**TRY IT:** From the data below, retype exactly the lines starting with the one that contains "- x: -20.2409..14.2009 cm" and ending with the one that contains "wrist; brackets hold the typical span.", both included.

[Data entries]
┏━━

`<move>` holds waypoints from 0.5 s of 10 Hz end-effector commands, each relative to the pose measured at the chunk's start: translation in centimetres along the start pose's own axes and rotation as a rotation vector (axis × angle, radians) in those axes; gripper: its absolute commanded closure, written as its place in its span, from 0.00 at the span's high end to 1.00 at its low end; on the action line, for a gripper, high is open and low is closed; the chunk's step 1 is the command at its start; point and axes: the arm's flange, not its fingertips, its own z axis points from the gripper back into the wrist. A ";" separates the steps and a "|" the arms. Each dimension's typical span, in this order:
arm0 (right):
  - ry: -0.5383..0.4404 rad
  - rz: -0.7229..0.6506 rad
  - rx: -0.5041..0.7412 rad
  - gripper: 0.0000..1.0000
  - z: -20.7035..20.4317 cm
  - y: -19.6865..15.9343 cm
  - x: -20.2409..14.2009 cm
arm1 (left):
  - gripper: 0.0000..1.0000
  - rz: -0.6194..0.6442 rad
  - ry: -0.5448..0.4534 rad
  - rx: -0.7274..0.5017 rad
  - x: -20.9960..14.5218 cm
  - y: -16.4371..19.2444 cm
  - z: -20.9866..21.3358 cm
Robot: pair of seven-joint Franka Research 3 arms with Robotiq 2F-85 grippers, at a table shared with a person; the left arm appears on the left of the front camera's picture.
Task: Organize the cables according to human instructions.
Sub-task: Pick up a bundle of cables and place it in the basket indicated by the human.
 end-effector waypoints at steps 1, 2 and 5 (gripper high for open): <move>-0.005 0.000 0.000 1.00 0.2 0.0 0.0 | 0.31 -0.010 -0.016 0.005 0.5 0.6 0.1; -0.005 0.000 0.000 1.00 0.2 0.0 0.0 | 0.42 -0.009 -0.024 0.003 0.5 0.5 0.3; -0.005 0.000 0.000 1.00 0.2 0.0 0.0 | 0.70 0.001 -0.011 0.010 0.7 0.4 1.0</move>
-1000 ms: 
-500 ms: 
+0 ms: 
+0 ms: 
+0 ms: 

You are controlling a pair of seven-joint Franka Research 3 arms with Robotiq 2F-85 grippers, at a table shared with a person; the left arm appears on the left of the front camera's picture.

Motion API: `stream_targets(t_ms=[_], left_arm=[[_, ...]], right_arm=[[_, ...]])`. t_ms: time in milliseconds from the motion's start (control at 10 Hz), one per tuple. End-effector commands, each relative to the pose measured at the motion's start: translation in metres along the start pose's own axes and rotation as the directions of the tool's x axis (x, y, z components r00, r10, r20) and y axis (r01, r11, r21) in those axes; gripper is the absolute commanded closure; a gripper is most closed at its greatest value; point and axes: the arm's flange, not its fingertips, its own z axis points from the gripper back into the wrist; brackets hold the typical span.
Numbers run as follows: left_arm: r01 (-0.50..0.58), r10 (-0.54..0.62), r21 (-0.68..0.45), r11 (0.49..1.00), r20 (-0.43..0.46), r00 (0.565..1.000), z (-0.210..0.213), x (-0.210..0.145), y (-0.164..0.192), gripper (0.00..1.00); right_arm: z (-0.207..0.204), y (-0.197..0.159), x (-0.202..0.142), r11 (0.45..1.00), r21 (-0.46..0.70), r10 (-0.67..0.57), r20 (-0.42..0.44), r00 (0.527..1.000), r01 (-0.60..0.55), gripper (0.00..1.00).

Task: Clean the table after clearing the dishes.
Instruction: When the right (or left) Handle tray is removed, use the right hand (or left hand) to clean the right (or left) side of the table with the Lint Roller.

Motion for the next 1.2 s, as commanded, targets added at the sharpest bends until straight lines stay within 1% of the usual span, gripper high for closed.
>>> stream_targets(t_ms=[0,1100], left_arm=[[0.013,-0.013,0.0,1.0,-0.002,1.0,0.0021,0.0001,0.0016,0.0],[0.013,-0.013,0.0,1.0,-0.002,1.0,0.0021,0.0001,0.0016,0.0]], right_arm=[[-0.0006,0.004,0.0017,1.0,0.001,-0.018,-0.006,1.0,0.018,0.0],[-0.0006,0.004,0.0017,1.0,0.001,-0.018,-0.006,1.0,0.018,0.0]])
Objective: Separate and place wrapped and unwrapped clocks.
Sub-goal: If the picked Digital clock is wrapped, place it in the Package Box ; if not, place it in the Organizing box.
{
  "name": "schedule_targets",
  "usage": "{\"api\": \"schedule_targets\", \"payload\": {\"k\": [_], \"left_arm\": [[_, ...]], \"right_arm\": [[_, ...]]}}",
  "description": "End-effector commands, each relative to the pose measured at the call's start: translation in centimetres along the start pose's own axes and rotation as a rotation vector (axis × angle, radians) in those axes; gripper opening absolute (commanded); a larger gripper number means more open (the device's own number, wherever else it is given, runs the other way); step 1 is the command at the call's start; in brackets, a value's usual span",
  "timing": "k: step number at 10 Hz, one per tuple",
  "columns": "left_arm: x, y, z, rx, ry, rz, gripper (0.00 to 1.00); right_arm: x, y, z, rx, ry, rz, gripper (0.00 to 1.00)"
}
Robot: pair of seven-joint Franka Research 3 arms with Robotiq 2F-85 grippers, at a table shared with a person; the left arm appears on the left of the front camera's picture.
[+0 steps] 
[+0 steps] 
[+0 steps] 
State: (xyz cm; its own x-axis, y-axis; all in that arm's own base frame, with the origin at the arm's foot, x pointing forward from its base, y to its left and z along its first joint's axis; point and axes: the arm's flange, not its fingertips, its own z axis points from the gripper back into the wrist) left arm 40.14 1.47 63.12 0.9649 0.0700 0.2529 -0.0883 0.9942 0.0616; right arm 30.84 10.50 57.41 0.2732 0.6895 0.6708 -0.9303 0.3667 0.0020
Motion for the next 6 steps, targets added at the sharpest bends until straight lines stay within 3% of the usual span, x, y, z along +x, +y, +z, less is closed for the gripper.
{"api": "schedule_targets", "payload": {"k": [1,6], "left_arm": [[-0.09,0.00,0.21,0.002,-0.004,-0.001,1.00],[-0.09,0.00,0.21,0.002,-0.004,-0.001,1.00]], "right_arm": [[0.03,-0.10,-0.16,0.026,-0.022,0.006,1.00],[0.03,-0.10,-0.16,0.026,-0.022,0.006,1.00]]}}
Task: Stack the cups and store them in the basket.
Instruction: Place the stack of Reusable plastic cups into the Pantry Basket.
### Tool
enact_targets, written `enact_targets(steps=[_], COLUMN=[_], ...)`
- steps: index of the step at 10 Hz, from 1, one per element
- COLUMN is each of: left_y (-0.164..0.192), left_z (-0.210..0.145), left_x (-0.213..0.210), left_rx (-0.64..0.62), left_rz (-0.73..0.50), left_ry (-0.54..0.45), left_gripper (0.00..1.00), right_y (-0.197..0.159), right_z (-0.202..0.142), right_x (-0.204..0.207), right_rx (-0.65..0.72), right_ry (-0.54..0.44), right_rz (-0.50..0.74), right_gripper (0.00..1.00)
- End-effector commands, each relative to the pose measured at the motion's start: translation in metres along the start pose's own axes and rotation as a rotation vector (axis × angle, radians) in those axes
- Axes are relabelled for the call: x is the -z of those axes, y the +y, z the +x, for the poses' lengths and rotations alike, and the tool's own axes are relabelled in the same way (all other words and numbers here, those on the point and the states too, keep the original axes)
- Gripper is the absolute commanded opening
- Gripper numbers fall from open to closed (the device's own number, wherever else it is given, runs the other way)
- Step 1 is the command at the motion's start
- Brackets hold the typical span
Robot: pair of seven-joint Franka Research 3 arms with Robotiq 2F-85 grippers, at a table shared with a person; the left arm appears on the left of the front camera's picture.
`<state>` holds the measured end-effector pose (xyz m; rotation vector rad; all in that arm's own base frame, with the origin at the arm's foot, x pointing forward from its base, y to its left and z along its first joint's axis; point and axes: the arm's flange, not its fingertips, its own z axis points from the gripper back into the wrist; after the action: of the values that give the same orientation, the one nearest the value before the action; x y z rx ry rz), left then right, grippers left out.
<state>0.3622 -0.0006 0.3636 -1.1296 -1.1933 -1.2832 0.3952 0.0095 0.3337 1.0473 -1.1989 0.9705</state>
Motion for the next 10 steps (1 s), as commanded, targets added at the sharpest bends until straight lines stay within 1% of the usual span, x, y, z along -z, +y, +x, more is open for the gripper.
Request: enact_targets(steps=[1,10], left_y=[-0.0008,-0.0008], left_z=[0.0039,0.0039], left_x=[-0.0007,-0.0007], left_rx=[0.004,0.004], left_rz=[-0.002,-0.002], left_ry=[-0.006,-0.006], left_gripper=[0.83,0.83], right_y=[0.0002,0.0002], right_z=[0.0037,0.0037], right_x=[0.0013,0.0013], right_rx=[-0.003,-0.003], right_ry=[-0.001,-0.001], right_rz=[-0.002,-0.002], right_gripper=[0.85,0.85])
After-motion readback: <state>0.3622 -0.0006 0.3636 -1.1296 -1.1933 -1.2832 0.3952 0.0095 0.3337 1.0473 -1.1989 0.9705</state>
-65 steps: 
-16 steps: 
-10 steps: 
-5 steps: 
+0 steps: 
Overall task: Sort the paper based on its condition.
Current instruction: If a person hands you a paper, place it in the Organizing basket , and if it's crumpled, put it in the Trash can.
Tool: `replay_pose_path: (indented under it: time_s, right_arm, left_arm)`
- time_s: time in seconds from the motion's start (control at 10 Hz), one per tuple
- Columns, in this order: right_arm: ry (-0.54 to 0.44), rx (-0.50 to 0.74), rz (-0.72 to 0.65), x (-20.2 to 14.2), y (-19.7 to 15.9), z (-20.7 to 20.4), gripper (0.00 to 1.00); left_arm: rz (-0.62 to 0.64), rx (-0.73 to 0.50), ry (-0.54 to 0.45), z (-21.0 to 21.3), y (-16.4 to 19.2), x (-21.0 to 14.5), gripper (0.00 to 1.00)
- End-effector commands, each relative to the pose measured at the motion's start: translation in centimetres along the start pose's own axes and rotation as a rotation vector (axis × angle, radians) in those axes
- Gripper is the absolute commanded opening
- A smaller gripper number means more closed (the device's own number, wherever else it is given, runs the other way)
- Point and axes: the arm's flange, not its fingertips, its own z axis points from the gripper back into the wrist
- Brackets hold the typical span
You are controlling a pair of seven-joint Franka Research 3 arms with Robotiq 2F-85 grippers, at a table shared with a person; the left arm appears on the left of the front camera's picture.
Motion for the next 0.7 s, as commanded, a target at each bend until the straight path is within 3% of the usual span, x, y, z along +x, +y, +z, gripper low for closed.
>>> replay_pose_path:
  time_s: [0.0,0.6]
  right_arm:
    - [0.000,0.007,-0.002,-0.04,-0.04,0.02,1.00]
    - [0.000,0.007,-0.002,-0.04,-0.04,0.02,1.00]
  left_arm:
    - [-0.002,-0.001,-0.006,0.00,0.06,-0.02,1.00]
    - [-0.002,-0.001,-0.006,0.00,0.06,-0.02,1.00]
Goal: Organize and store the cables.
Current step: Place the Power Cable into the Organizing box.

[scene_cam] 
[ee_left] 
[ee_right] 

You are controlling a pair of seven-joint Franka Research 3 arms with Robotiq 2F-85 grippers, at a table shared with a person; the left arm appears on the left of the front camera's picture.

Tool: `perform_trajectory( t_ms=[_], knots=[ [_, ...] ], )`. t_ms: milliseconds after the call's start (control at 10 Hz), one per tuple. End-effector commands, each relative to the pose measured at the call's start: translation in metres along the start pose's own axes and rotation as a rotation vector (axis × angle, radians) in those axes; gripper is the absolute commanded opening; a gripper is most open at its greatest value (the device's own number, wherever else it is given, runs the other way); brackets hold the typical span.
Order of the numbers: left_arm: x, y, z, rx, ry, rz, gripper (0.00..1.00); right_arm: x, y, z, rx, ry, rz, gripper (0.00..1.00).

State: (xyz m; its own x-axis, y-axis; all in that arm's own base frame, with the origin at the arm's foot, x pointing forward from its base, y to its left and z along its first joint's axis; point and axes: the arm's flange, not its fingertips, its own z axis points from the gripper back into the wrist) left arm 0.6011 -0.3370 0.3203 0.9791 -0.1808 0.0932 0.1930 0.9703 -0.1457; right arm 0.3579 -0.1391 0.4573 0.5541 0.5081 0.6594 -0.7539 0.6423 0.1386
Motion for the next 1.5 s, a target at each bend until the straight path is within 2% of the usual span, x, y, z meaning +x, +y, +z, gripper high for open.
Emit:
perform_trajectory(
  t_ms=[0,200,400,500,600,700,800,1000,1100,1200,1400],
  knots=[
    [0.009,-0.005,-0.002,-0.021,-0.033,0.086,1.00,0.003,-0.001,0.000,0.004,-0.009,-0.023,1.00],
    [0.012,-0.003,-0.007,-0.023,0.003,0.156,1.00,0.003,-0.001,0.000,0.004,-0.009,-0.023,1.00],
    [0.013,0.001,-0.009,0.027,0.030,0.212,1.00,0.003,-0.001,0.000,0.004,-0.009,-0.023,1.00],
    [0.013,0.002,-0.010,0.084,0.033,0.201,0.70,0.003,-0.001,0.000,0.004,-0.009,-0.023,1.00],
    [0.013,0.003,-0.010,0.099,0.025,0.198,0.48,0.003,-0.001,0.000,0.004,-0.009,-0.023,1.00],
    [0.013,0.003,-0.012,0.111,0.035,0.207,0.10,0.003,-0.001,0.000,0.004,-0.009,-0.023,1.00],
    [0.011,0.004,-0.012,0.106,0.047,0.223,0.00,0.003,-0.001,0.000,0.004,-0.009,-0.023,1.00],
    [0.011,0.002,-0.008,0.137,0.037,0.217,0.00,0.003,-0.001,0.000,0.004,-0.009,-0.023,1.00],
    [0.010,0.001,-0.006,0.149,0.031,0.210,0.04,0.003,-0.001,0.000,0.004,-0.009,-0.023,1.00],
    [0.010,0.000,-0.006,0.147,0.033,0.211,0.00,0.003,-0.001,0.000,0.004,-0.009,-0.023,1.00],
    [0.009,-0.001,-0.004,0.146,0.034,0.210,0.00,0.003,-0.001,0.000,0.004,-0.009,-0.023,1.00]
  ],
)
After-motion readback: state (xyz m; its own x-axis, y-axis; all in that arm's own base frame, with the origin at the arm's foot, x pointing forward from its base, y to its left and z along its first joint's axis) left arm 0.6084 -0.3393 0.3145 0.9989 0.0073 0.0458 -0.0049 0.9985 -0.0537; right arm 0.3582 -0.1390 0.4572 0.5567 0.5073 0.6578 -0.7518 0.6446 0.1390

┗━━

**RESULT OF THE TASK:**
  - x: -20.2409..14.2009 cm
arm1 (left):
  - gripper: 0.0000..1.0000
  - rz: -0.6194..0.6442 rad
  - ry: -0.5448..0.4534 rad
  - rx: -0.7274..0.5017 rad
  - x: -20.9960..14.5218 cm
  - y: -16.4371..19.2444 cm
  - z: -20.9866..21.3358 cm
Robot: pair of seven-joint Franka Research 3 arms with Robotiq 2F-85 grippers, at a table shared with a person; the left arm appears on the left of the front camera's picture.
Task: Organize the cables according to human instructions.
Sub-task: Pick up a bundle of cables and place it in the basket indicated by the human.
 end-effector waypoints at steps 1, 2 and 5 (gripper high for open): <move>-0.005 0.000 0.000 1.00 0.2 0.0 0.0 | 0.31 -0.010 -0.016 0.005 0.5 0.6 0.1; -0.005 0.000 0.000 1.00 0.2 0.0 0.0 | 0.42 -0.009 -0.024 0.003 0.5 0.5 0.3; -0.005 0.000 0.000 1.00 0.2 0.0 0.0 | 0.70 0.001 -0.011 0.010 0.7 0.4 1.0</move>
-1000 ms: 
-500 ms: 
+0 ms: 
+0 ms: 
+0 ms: 

You are controlling a pair of seven-joint Franka Research 3 arms with Robotiq 2F-85 grippers, at a table shared with a person; the left arm appears on the left of the front camera's picture.

Motion API: `stream_targets(t_ms=[_], left_arm=[[_, ...]], right_arm=[[_, ...]])`. t_ms: time in milliseconds from the motion's start (control at 10 Hz), one per tuple. End-effector commands, each relative to the pose measured at the motion's start: translation in metres along the start pose's own axes and rotation as the directions of the tool's x axis (x, y, z components r00, r10, r20) and y axis (r01, r11, r21) in those axes; gripper is the absolute commanded closure; a gripper is most closed at its greatest value; point and axes: the arm's flange, not its fingertips, its own z axis points from the gripper back into the wrist; brackets hold the typical span.

This completes the output.